■ **What is required**: Return only that part of the material below which starts with the line containing "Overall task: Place" and goes on through the line containing "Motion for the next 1", restated exactly.
-- Opening Marker --
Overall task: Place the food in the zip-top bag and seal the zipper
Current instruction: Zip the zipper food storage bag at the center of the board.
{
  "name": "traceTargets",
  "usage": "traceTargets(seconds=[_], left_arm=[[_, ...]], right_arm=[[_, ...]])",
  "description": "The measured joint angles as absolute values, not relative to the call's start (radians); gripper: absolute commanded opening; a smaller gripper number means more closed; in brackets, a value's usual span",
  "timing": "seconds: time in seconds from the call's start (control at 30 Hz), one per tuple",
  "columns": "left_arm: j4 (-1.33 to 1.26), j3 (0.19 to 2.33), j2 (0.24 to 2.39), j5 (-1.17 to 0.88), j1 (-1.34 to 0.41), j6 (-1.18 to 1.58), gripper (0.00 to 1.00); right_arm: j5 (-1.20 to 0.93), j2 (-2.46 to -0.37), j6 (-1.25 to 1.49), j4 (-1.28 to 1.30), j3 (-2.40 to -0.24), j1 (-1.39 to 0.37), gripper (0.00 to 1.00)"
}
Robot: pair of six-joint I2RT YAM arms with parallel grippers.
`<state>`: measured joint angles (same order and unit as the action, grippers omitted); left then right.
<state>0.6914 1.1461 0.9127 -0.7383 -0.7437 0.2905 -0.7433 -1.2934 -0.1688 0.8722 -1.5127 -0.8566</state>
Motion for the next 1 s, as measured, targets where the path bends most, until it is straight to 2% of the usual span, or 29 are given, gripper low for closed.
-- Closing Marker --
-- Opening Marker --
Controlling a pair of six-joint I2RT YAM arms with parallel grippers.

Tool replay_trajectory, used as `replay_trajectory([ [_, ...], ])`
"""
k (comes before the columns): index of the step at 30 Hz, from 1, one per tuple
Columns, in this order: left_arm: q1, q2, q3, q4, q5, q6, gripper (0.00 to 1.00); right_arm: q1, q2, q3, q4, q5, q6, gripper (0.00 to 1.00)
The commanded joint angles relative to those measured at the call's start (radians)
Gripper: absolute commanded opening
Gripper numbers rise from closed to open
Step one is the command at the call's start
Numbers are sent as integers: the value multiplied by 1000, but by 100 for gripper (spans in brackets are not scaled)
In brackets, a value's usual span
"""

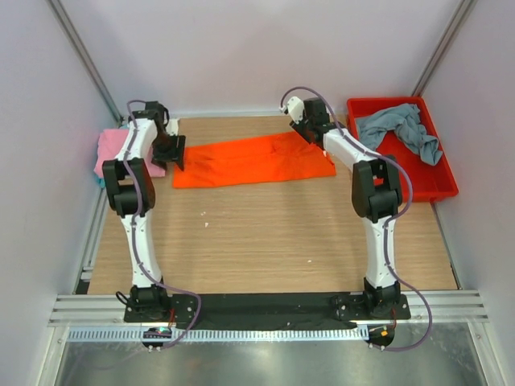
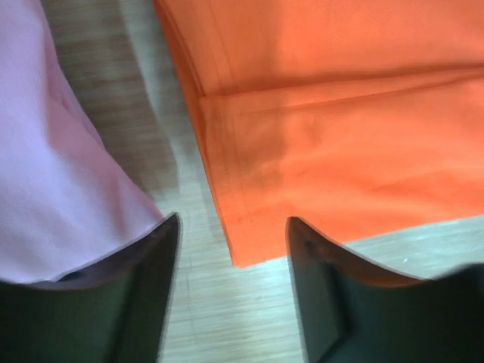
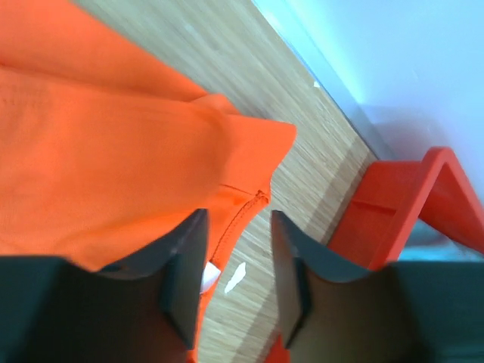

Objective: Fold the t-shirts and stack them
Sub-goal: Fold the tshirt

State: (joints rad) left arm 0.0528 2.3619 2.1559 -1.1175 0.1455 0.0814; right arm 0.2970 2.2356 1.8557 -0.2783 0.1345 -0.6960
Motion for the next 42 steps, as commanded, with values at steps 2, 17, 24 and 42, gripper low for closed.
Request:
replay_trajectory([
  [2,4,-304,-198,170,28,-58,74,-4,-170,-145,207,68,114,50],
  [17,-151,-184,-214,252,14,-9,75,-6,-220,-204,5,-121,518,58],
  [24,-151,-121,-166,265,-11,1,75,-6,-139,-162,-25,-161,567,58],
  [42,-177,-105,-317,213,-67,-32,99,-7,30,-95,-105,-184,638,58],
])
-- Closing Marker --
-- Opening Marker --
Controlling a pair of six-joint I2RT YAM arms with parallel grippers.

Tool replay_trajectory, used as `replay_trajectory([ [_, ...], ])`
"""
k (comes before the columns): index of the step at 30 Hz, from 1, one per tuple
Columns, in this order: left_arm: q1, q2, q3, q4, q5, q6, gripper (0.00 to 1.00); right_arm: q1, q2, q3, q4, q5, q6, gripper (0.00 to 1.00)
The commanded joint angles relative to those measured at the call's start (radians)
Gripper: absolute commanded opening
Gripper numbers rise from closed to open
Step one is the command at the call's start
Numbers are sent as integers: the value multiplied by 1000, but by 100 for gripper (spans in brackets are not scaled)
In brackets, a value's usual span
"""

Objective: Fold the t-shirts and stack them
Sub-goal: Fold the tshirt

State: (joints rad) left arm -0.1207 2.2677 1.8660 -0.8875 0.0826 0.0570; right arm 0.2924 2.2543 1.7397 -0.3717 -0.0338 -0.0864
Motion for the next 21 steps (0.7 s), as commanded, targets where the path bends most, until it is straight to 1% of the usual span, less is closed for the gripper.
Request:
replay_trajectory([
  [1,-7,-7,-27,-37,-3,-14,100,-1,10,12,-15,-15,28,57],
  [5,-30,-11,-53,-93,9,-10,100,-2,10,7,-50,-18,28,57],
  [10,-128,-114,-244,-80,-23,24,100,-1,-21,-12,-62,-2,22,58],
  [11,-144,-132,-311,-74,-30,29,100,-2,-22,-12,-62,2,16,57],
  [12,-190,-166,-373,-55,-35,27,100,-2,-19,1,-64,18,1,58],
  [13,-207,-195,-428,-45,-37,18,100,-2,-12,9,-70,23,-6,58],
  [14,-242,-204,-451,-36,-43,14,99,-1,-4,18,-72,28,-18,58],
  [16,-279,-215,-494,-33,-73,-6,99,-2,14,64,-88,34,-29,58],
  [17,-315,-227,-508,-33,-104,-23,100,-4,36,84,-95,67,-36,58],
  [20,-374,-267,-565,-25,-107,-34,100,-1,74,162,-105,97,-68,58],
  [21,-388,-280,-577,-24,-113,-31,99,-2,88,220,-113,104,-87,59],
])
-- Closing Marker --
■ **Response to this task**:
Overall task: Place the food in the zip-top bag and seal the zipper
Current instruction: Zip the zipper food storage bag at the center of the board.
{
  "name": "traceTargets",
  "usage": "traceTargets(seconds=[_], left_arm=[[_, ...]], right_arm=[[_, ...]])",
  "description": "The measured joint angles as absolute values, not relative to the call's start (radians); gripper: absolute commanded opening; a smaller gripper number means more closed; in brackets, a value's usual span",
  "timing": "seconds: time in seconds from the call's start (control at 30 Hz), one per tuple",
  "columns": "left_arm: j4 (-1.33 to 1.26), j3 (0.19 to 2.33), j2 (0.24 to 2.39), j5 (-1.17 to 0.88), j1 (-1.34 to 0.41), j6 (-1.18 to 1.58), gripper (0.00 to 1.00); right_arm: j5 (-1.20 to 0.93), j2 (-2.46 to -0.37), j6 (-1.25 to 1.49), j4 (-1.28 to 1.30), j3 (-2.40 to -0.24), j1 (-1.39 to 0.37), gripper (0.00 to 1.00)"
}
Robot: pair of six-joint I2RT YAM arms with parallel grippers.
`<state>`: measured joint angles (same order and unit as the action, grippers omitted); left then right.
<state>0.6914 1.1461 0.9127 -0.7383 -0.7437 0.2905 -0.7433 -1.2934 -0.1688 0.8722 -1.5127 -0.8566</state>
Motion for the next 1 s, as measured, targets where the path bends most, until it is straight to 2% of the usual span, or 29 are given, gripper low for closed.

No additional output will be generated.